[comp.unix.questions] Bourne-Shell and fork

martin@mwtech.UUCP (Martin Weitzel) (02/21/90)

In article <720013@hpcljws.HP.COM> jws@hpcljws.HP.COM (John Stafford) writes:
>And beware, if you redirect the input or output of the loop as a whole, you
>won't be able to get the variables out at all (as the loop will be executed
>by a child shell).

It should be noted, that this is the regular behaviour of the Bourne
Shell too (not only "ksh"). As a general strategy the Bourne Shell
seems to avoid forking as long as "it get's not too complicated
without a fork". This behaviour is found on some "older" constructs
(like {}-command grouping and loops) but not on some "newer" ones
(like I/O-redirections on internally executed commands and shell
functions).

This can be confusing sometimes. Consider the following situations:

( cd somewhere; morestuff ) # sh forks, working directory doesn't change
morecommands                # for process executing morecommands

( cd somewhere; morestuff ) > whatever # same as above, working directory
morecommands                # doesn't change .....

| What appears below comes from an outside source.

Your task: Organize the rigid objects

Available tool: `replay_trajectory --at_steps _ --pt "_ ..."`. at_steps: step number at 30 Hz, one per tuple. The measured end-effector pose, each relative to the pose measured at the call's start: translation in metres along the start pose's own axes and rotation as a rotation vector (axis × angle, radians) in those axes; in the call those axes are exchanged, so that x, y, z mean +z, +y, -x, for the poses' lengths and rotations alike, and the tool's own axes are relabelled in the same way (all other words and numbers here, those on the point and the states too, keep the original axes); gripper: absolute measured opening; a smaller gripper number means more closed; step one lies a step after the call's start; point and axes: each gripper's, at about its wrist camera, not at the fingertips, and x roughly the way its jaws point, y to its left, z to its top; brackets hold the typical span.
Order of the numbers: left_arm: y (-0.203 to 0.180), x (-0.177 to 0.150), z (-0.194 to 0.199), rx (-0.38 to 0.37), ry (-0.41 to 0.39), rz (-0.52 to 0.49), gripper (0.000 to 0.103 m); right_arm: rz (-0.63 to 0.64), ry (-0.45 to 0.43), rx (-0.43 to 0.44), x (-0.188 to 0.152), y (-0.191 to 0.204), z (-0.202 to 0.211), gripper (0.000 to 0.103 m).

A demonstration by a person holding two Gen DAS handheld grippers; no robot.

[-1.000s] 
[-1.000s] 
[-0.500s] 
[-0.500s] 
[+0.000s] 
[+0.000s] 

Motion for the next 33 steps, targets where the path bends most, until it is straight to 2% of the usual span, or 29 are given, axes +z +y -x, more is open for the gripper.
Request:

{ cd somewhere; morestuff;} # sh doesn't fork, working directory *changes*
morecommands                # for process executing morecommands

{ cd somewhere; morestuff;} > whatever # sh now forks!! working directory
morecommands                # doesn't change for process executing morecommands

So be careful! Adding redirection to some shell constructs can change
the semantics of these constructs, because the shell does a fork for
something it would do without a fork if you ommit the I/O-redirection.
There are some other pitfalls with forking vs. non-forking of a new
process by the shell. Consider the following:

v="initial value"
v="new value" cmd # v is set to "new value" only in the environment of cmd
nextcommand $v	  # and $v expands to "initial value" here

This is well-known behaviour. But what, if cmd is executed internally?
I think you guessed it -- now $v expands to "new value" when executing
nextcommand.  The following fragment of a script makes use of this:

x=external
x=internal pwd >/dev/null
echo "pwd is an $x command in this version of the shell"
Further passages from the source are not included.